Andrés de Vandelvira (1509–1575) was a Spanish architect, active mainly in Jaén, Uclés, Baeza, and Úbeda during the Renaissance. He was born in Alcaraz, in the province of Albacete and died in Jaén.

The church of Nuestra Señora de la Asunción in Villacarrillo was one of his first works in Jaén. 
Among his most notable works is the Chapel of the Savior in Úbeda, based on a project by Diego de Siloé, and commissioned by Francisco de los Cobos.
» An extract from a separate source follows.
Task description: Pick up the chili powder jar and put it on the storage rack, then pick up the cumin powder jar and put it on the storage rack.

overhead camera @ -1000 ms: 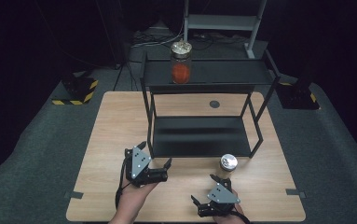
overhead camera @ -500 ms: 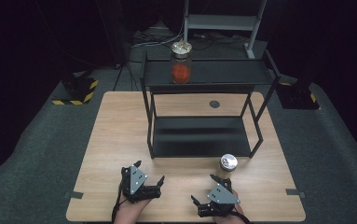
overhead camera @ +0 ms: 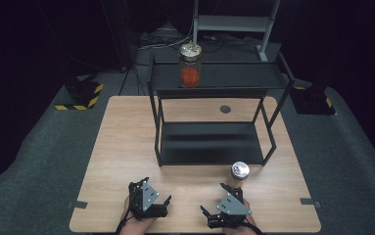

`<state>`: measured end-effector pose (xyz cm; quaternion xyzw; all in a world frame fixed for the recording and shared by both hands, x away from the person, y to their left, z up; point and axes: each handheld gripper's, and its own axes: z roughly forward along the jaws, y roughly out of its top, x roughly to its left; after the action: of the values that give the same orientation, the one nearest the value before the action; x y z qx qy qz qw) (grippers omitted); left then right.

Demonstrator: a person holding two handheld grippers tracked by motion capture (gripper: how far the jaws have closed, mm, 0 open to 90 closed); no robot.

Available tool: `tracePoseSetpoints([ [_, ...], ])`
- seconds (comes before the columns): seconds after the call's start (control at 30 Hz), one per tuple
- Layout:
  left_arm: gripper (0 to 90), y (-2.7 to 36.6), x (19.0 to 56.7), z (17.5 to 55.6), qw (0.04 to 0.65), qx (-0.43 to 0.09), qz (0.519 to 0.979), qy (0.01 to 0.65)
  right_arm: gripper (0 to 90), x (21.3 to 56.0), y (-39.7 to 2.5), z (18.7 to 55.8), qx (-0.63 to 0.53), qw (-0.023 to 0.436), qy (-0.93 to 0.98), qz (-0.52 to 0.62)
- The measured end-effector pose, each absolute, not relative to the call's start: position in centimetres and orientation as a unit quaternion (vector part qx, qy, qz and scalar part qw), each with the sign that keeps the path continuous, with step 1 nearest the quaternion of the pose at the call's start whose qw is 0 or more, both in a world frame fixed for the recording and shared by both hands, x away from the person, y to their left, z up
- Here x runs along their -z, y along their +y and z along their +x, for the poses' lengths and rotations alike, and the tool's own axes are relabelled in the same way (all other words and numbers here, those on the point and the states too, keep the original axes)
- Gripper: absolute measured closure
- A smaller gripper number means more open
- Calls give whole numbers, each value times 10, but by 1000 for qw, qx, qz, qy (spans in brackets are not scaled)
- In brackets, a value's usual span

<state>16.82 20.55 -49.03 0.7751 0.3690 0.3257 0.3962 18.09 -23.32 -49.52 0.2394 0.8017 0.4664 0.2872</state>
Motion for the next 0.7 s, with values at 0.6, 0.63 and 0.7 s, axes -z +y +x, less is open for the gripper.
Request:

The Chapel is located on the Vazquez de Molina Square next to the Dean Ortega Palace and the Vázquez de Molina Palace, both designed by Vandelvira. He completed the Chapel of the Benavides in the convent of San Francisco of Baeza. He also helped complete Baeza Cathedral, the Convent of Santo Domingo, La Guardia de Jaén, and the Hospital de Santiago in Úbeda. His masterpiece is considered to be Jaén Cathedral.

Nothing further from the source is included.